PROBLEM DESCRIPTION:
The response should consist solely of the lines running from the line with "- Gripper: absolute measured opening" to the end of the data, retyped exactly.

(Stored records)
# # # # # # #

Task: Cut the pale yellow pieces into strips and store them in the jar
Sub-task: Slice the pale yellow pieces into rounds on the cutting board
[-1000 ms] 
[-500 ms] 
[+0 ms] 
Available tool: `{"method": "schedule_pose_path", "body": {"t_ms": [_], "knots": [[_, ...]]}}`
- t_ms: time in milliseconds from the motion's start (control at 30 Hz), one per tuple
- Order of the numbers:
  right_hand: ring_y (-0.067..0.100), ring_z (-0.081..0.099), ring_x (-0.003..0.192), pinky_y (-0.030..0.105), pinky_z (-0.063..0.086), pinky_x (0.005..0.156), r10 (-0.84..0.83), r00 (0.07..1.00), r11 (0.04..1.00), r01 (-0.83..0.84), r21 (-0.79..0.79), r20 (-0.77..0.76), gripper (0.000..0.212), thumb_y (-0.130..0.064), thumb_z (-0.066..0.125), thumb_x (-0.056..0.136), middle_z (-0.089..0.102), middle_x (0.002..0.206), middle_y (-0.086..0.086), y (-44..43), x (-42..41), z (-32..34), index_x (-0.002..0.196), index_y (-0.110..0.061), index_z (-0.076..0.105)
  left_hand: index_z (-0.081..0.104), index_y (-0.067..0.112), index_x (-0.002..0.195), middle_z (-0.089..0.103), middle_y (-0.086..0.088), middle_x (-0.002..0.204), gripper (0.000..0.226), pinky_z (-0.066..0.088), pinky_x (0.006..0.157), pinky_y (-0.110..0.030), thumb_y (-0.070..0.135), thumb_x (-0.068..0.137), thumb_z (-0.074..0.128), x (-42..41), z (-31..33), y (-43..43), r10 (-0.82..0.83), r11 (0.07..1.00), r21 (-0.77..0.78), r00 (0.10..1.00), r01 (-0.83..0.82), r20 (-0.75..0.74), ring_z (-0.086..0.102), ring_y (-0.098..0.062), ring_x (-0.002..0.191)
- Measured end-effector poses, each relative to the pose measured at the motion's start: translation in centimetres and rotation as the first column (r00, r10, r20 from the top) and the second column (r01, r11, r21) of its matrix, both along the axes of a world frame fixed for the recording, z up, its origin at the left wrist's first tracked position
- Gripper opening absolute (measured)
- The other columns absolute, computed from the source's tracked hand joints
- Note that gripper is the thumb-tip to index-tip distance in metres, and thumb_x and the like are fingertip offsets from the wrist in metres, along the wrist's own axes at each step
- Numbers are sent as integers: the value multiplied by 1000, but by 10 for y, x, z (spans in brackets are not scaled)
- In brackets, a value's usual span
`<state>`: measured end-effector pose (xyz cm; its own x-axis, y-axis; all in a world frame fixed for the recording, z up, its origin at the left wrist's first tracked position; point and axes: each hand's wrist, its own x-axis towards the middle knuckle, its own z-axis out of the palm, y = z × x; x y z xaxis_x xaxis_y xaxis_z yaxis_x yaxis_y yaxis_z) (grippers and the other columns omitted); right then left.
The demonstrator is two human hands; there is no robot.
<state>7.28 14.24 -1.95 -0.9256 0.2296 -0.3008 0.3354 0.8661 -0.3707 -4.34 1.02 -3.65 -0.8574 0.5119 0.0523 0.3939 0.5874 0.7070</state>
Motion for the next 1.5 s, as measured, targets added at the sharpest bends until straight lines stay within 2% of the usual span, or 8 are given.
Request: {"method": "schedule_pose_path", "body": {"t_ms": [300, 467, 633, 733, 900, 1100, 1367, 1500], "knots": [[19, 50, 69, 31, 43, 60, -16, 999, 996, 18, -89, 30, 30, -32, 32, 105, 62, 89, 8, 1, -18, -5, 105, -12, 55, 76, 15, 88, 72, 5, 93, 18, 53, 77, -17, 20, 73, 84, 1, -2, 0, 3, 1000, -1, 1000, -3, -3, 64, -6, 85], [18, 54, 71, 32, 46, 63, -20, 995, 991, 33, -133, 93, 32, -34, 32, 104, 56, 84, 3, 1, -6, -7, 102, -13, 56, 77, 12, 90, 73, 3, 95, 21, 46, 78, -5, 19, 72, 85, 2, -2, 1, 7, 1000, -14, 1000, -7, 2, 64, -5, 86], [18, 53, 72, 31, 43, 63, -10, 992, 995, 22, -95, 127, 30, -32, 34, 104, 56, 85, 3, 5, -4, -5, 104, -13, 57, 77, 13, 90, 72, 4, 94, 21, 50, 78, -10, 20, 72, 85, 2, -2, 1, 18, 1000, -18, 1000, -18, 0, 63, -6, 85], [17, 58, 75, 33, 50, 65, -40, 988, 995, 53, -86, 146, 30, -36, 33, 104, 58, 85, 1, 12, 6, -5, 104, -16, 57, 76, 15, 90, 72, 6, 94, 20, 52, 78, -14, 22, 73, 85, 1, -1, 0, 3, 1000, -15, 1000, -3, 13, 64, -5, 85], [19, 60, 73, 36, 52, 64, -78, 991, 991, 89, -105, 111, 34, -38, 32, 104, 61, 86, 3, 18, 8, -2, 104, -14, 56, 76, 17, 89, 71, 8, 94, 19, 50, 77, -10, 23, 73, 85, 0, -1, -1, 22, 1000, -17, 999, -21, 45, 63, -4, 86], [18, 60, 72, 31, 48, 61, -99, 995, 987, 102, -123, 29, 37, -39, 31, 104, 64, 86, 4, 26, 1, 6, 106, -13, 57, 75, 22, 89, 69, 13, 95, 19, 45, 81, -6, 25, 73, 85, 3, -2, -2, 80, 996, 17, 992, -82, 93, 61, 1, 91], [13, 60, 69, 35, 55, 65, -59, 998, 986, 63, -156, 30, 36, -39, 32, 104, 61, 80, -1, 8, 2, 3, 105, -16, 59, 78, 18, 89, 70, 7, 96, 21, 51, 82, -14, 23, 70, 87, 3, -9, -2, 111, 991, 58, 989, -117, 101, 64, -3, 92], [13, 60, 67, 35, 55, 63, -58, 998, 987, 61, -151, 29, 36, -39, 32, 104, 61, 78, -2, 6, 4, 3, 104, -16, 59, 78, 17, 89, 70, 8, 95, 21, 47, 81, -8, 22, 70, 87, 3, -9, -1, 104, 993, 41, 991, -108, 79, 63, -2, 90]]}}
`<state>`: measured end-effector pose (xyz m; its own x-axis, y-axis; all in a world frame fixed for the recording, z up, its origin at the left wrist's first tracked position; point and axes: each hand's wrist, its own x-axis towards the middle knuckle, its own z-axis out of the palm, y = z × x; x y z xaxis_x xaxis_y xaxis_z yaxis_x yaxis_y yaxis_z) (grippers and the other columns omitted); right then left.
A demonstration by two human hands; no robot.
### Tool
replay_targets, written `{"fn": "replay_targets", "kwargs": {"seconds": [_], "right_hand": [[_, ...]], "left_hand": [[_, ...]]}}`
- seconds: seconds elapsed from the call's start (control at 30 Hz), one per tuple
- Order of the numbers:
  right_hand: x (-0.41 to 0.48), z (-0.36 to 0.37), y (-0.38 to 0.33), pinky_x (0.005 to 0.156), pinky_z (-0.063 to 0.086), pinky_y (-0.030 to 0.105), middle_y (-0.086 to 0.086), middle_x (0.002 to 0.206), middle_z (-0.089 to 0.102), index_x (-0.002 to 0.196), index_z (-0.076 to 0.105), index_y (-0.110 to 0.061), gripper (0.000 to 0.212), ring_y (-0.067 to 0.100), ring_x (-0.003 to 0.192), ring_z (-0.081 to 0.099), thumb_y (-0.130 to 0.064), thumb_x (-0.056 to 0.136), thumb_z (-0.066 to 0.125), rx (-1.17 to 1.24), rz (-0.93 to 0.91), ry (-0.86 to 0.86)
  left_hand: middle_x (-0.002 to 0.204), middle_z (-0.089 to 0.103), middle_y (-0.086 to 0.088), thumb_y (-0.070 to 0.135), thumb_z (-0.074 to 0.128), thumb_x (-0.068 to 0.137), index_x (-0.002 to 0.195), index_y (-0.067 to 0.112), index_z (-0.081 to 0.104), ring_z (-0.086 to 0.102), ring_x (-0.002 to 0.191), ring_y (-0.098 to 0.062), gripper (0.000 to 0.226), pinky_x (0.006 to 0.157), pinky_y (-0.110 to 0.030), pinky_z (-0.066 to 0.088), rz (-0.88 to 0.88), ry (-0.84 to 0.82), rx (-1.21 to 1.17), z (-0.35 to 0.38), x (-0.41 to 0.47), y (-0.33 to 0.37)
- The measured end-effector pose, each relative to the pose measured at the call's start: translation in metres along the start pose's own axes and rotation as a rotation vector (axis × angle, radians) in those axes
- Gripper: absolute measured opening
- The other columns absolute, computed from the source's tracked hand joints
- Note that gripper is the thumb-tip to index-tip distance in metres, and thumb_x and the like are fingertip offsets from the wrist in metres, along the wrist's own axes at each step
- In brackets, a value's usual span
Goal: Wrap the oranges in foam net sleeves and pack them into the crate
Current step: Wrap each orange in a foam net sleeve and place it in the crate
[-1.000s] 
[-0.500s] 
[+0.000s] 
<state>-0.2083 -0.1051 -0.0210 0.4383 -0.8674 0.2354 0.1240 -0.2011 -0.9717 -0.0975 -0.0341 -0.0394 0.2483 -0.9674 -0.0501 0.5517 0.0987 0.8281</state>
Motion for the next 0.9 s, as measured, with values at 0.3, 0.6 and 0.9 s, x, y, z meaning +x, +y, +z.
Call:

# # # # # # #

COMPLETED TASK:
- Gripper: absolute measured opening
- The other columns absolute, computed from the source's tracked hand joints
- Note that gripper is the thumb-tip to index-tip distance in metres, and thumb_x and the like are fingertip offsets from the wrist in metres, along the wrist's own axes at each step
- In brackets, a value's usual span
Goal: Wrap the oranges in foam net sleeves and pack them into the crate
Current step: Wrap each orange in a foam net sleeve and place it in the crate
[-1.000s] 
[-0.500s] 
[+0.000s] 
<state>-0.2083 -0.1051 -0.0210 0.4383 -0.8674 0.2354 0.1240 -0.2011 -0.9717 -0.0975 -0.0341 -0.0394 0.2483 -0.9674 -0.0501 0.5517 0.0987 0.8281</state>
Motion for the next 0.9 s, as measured, with values at 0.3, 0.6 and 0.9 s, x, y, z meaning +x, +y, +z.
Call:

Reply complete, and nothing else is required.